The answer must be the lines from the one containing "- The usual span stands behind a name" through the last line of the data below, copied exactly, with nothing else.

————————

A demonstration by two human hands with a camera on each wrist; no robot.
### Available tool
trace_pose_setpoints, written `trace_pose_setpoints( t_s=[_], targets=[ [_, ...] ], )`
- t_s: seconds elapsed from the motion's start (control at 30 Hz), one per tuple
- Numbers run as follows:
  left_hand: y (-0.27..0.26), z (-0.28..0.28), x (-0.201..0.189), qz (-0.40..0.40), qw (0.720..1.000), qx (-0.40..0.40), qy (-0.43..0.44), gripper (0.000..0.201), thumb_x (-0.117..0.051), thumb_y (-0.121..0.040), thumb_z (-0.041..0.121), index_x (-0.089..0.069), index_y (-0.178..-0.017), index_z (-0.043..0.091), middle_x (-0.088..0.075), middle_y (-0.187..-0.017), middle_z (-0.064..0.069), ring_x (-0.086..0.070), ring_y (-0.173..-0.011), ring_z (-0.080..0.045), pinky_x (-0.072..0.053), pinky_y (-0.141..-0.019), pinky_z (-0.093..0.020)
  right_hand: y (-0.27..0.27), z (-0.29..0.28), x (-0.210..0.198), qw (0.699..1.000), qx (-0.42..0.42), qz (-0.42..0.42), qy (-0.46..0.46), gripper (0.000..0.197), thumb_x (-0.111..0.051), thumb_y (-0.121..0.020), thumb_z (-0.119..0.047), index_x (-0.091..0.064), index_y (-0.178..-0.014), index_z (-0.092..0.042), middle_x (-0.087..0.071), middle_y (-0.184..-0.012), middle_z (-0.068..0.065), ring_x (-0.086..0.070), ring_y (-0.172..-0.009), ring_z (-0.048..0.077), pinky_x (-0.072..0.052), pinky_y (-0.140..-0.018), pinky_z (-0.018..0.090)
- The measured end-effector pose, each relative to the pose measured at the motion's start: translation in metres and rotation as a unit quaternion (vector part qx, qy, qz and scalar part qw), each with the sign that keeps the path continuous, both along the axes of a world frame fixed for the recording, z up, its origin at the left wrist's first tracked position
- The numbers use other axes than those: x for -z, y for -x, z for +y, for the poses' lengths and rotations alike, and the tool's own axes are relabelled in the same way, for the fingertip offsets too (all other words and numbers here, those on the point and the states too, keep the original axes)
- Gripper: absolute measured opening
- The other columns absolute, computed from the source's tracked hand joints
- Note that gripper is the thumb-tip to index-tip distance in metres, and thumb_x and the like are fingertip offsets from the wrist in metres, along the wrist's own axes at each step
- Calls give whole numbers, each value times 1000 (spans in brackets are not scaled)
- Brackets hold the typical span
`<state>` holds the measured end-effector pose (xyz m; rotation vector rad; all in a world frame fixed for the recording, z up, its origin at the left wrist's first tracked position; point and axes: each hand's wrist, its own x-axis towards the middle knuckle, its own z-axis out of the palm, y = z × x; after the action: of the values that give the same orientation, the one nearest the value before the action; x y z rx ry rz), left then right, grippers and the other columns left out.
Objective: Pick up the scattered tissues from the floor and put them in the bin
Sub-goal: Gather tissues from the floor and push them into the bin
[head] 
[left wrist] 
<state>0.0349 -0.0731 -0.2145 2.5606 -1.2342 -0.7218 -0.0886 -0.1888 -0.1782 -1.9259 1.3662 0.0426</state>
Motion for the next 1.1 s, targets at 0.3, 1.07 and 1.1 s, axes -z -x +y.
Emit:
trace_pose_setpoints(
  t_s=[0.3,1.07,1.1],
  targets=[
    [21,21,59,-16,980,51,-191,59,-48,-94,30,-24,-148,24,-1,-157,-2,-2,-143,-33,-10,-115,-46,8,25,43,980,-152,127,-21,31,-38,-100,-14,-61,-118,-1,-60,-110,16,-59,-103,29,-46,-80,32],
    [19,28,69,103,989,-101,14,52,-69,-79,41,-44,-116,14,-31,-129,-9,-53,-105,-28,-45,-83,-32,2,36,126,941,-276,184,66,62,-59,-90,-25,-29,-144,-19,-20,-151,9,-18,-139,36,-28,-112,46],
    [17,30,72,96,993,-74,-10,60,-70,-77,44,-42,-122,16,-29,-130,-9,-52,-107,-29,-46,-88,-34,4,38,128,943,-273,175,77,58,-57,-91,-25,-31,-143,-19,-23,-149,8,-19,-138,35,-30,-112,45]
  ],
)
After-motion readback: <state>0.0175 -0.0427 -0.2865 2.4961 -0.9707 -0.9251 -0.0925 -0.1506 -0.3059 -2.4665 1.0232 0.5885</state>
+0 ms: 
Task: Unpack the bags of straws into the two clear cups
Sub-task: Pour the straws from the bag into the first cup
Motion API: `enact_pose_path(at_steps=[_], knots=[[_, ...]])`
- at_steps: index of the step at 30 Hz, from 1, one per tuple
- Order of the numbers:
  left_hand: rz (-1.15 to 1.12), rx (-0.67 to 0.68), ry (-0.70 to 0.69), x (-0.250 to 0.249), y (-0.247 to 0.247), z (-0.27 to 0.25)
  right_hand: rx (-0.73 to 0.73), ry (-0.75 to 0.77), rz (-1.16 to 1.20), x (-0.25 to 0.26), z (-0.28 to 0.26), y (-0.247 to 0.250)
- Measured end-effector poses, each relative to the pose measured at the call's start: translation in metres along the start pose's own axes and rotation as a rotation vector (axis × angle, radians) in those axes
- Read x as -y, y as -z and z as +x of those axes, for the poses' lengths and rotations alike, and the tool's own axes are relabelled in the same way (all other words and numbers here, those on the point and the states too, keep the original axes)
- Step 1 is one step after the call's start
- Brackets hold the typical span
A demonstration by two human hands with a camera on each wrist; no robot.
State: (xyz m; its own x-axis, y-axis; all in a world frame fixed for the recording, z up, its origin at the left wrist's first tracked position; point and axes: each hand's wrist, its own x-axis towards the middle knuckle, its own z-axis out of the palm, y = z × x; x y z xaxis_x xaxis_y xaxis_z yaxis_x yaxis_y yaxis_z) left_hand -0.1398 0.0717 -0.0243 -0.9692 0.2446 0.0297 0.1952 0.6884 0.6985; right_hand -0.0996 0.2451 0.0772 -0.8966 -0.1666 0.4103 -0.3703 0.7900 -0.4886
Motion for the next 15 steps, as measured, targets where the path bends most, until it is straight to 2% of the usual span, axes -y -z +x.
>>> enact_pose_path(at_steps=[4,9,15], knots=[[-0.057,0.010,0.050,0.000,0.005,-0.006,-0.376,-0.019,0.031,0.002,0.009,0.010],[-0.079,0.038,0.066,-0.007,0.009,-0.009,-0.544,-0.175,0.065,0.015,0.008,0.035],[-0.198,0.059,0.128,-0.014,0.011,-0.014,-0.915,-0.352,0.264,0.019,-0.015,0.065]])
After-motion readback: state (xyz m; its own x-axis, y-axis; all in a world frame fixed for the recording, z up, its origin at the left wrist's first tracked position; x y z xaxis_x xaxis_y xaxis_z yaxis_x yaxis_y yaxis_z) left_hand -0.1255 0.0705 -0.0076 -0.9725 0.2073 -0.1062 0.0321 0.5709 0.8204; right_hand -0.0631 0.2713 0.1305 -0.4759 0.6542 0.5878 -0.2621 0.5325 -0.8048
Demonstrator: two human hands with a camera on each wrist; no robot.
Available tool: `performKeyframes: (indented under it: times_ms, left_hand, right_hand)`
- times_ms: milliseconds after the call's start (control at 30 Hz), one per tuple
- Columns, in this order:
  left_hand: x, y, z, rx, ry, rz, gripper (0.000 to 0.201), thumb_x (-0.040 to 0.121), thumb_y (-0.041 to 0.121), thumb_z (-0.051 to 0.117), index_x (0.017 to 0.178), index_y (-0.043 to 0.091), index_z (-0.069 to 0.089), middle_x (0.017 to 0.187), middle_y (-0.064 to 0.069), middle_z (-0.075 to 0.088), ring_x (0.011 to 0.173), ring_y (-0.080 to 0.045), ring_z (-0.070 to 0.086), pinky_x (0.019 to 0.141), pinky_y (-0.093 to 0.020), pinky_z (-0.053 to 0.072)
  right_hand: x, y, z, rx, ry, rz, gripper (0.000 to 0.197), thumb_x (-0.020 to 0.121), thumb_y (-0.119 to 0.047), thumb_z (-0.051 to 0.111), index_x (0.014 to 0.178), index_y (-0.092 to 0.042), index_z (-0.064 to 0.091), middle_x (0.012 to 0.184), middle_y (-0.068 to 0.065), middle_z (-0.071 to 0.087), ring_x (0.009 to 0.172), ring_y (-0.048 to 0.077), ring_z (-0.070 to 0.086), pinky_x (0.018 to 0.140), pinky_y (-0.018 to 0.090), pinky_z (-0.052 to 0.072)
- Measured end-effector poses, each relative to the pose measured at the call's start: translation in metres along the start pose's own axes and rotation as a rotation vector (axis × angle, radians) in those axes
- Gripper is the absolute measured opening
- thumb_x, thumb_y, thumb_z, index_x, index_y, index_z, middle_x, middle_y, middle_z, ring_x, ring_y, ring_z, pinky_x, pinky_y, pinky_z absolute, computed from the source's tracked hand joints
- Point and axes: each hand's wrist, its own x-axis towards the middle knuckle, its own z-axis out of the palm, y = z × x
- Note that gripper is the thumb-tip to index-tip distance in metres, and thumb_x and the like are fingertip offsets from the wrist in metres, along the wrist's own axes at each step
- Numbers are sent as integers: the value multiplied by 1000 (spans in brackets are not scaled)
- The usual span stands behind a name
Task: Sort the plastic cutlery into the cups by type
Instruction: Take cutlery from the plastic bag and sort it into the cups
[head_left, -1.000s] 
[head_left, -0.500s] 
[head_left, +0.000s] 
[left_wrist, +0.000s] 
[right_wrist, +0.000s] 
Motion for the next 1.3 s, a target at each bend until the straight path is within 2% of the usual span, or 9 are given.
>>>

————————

__THE ANSWER__.
- The usual span stands behind a name
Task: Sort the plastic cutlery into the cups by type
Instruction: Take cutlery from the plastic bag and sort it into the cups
[head_left, -1.000s] 
[head_left, -0.500s] 
[head_left, +0.000s] 
[left_wrist, +0.000s] 
[right_wrist, +0.000s] 
Motion for the next 1.3 s, a target at each bend until the straight path is within 2% of the usual span, or 9 are given.
>>>

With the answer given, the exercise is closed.